螺旋结构是丝状和管状大分子组装的基础，在结构支架和信号过程中起着至关重要的作用。这些组件的结构确定依赖于它们的螺旋参数的精确估计。虽然基于层线的方法被广泛使用，但由于其结构的灵活性和异质性，其应用往往具有挑战性。本文提出了一种基于圆柱展开的螺旋参数估计方法，称为螺旋简单（HELIS），并在同名软件包中实现。HELIS将螺旋结构视为滚动的二维（2D）晶体。低温电子层析成像（cryo-ET）显示结构的螺旋参数估计是由简化的二维往复式晶格测量得到的。HELIS还结合了辅助算法来跟踪和解开弯曲的细丝，确定相对极性，并执行原位螺旋重建。HELIS是一种适用于各种螺旋总成的高精度螺旋参数综合测定工具。

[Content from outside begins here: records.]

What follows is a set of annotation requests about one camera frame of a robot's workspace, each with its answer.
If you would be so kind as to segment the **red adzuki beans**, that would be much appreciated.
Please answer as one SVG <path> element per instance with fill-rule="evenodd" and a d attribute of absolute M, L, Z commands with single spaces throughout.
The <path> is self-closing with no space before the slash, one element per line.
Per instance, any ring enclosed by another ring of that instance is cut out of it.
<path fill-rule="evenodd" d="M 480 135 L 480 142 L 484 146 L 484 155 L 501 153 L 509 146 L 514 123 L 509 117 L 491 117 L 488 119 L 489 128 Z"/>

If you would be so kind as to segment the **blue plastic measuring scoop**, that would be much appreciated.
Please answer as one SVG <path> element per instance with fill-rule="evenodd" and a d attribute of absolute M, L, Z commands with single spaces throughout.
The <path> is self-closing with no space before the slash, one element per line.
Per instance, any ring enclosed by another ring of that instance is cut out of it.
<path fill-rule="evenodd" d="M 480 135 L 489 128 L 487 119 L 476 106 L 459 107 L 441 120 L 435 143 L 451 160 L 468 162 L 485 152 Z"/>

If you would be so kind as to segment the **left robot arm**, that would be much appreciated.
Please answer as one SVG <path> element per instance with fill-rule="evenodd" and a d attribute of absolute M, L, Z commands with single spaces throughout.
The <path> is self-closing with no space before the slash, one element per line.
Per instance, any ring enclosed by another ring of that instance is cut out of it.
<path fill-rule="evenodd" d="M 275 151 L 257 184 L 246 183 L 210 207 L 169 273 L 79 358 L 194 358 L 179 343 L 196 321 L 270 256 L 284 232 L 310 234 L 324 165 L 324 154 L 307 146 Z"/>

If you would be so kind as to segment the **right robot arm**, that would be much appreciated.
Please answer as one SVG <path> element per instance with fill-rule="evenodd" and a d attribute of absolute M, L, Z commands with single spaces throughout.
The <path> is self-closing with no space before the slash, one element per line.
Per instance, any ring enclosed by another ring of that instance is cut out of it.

本文章由计算机程序翻译，如有差异，请以英文原文为准。

求助全文

约1分钟内获得全文求助全文

来源期刊

Structure 生物-生化与分子生物学

CiteScore

8.90

自引率

1.80%

发文量

155

审稿时长

3-8 weeks

期刊介绍： Structure aims to publish papers of exceptional interest in the field of structural biology. The journal strives to be essential reading for structural biologists, as well as biologists and biochemists that are interested in macromolecular structure and function. Structure strongly encourages the submission of manuscripts that present structural and molecular insights into biological function and mechanism. Other reports that address fundamental questions in structural biology, such as structure-based examinations of protein evolution, folding, and/or design, will also be considered. We will consider the application of any method, experimental or computational, at high or low resolution, to conduct structural investigations, as long as the method is appropriate for the biological, functional, and mechanistic question(s) being addressed. Likewise, reports describing single-molecule analysis of biological mechanisms are welcome. In general, the editors encourage submission of experimental structural studies that are enriched by an analysis of structure-activity relationships and will not consider studies that solely report structural information unless the structure or analysis is of exceptional and broad interest. Studies reporting only homology models, de novo models, or molecular dynamics simulations are also discouraged unless the models are informed by or validated by novel experimental data; rationalization of a large body of existing experimental evidence and making testable predictions based on a model or simulation is often not considered sufficient.